I take a positive approach about the future. Perhaps I am genetically hard-wired that way. Maybe it is from my life experiences.
When I was a child, medical treatment consisted of sulfa drugs, penicillin, aspirin, and iodine. Many parents back then—including my own—were told, “If he makes to morning, he will be fine.”
Today, millennials are worried about hearing the wrong pronoun. Sixty-years ago in a speech to the UN, Lorenzo Sumulong, head of the Philippine delegation, said “the peoples of Eastern Europe have been deprived of the free exercise of their civil and political rights and which have been swallowed up by the Soviet Union.”
Nikita Khrushchev, First Secretary of the Soviet Communist Party, denounced Sumulong as “a jerk, a stooge, and a lackey,” a “toady of American imperialism”, at one point picking up his shoe and banging the desk with it. Soviet military thinkers believed that they could achieve a decisive victory by preemptive nuclear strikes.
Today students require universities build rooms designated as “Safe Spaces.” In 1963 St. Olaf College, founded in 1874, built 16 fully stocked bomb shelters to house its 2,000 students to survive radioactive fallout after a nuclear blast.
Tell me more about how you were traumatized by online classes during the pandemic.
My first job at 16 was in a store owned by a Holocaust survivor who carried an Auschwitz concentration camp forearm tattoo. Tell me more of the oppression and abuse you suffer being forced to use Twitter and Facebook.
I am a firm believer in that motivational cliché for recovering alcoholics. “Serenity to accept the things I cannot change, courage to change…etc.” The “Serenity” part is the only thing that matters. I keep the list of things that I worry about to a bare minimum.
But even with a positive attitude and understanding of cycles, I am concerned about the future. We have a firestorm of cycles converging—disease, war, and economic chaos. It is a great time to be alive if you do not like being bored.
Last week India announced it would ban exports of wheat. Sara Menker, food insecurity analyst and CEO of Gro Intelligence, told the UN Security Council last week that the world has about 10 weeks of stored wheat supplies.
“We are in a crisis right now as far as the food chain goes,” said the president of one US Farmers Association. “I never imagined paying $5.63 for a gallon of diesel, $900 a ton for fertilizer, and all-time high prices for soybean seeds.”
US Department of Agriculture: “Global corn and global wheat production is forecast down with lower crops in the US, Europe, China, Argentina, and Brazil. Global rice production is forecast at a record with larger crops in South and Southeast Asia.”

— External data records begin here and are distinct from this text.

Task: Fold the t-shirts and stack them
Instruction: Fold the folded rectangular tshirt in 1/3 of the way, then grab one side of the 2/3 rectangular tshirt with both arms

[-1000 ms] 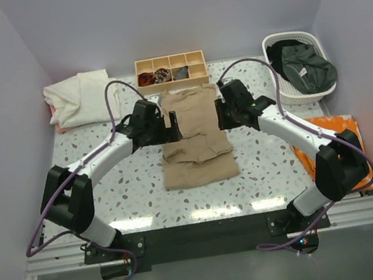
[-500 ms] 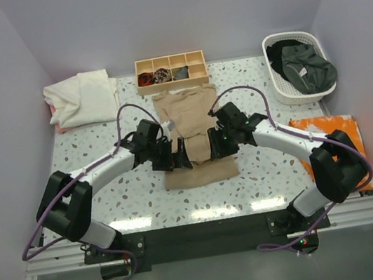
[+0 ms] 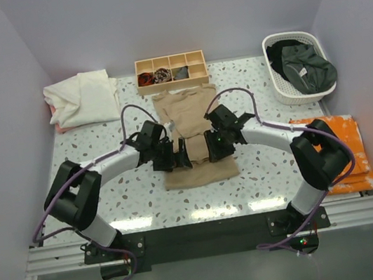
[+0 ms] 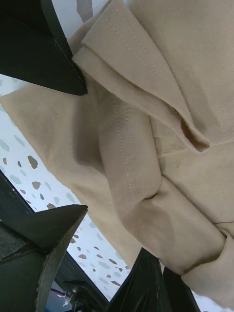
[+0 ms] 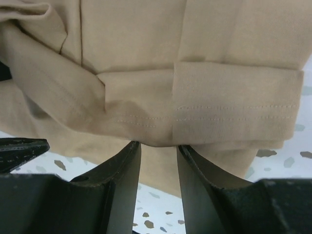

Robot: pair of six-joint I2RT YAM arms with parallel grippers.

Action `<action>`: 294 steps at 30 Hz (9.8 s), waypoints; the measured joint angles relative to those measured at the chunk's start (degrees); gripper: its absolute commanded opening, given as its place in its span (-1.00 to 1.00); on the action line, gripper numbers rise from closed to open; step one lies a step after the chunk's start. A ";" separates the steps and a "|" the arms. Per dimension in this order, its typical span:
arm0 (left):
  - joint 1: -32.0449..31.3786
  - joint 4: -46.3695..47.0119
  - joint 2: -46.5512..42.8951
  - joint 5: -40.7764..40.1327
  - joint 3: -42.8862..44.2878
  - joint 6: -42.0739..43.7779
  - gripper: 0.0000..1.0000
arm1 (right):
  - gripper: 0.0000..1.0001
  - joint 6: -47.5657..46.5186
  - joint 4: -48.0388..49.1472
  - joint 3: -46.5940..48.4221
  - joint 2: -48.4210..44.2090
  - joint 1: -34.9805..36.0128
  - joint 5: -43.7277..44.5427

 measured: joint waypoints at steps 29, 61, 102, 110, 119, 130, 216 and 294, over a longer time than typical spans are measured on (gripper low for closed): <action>2.82 1.60 9.20 -11.45 10.60 0.33 1.00 | -0.19 -6.12 2.23 17.53 13.77 -3.23 12.22; 6.29 6.97 12.59 -7.56 18.14 -6.32 1.00 | -0.16 -4.48 4.66 0.11 -3.39 -3.06 -5.97; -11.52 10.19 -29.00 -19.74 -27.76 -19.89 1.00 | -0.21 7.17 12.44 -20.26 -12.35 6.82 1.20; -14.51 -5.84 -48.52 -20.02 -33.62 -26.29 1.00 | -0.17 12.98 -0.90 -25.64 -24.74 8.31 5.20; -14.51 -11.89 -42.21 -23.58 -23.08 -23.28 1.00 | -0.10 13.51 -8.41 -20.87 -34.97 9.05 11.30; -14.88 -1.60 -18.34 -28.37 -7.58 -11.30 0.87 | -0.11 10.29 -3.65 -15.08 -23.63 9.05 12.79; -9.55 1.05 -24.11 -28.50 -15.43 -14.16 1.00 | 0.15 14.60 -9.62 -25.66 -47.60 9.16 18.84; -23.47 13.55 -40.44 -30.95 -38.07 -28.83 -0.13 | 0.18 25.16 -1.99 -33.81 -38.77 9.16 11.82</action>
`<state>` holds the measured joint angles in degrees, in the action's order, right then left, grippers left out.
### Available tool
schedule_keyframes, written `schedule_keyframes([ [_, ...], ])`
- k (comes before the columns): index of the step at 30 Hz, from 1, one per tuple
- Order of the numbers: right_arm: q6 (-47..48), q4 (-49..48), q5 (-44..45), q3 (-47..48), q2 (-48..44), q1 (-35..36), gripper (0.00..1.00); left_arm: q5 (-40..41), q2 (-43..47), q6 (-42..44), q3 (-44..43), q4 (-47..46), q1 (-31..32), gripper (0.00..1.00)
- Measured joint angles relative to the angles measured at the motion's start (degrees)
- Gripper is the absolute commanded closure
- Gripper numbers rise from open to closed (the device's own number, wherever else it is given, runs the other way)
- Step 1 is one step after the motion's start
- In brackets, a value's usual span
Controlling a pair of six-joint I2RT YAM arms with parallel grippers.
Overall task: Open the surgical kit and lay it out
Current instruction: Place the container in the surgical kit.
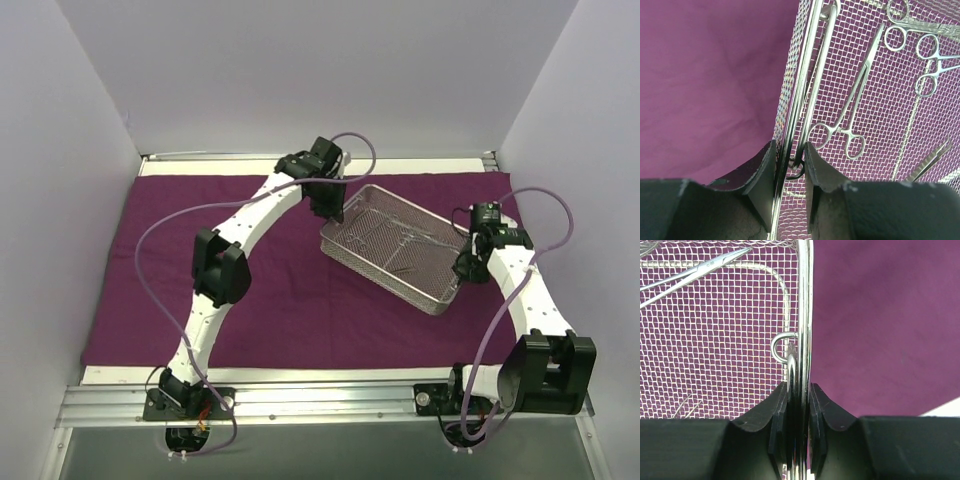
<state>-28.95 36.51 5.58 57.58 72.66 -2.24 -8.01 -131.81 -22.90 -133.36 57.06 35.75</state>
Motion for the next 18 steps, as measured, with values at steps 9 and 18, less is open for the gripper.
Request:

The good news. Philippine volume of rice and corn production is up 6.6 percent and 6.3 percent, respectively, from Q1 2020 and Q1 2022. The bad news is that all volumes of livestock, poultry and fishery production are down. But from 2021, hopefully the worst is behind us with poultry/pork up but with fish still dropping.
The global food price/supply problem is one of several potential failures. Most seem insignificant like the “German beer-bottle shortage.” German Brewers’ Federation: “If you don’t have long-term contracts, you currently have to pay 80 percent more for new glass bottles than you did a year ago.” That is a tip of the iceberg.
If the Federal Reserve continues to raise interest rates, it will kill the US housing market. An appreciating US dollar will cause sovereign defaults in “poor” countries and for “poor” households in “rich” countries.
Now the T.G.Y. Filipino.
The government’s fiscal condition is good despite all the political propaganda. There is considerable wiggle room with both monetary and fiscal policy, and it is unlikely that the Marcos administration will steer any other course.
Let me introduce T.G.Y. Asean. Divide the world into one billion population areas and Asean comes out on top for economic growth, manageable inflation and debt, domestic and foreign investment, capital formation, and peace.
The next 12 months, even with the ogres China and US lurking in the shadows, should see a closer unity among Asean nations. All the political and economic garbage from the West may be a blessing in disguise for the Philippines and our regional neighbors.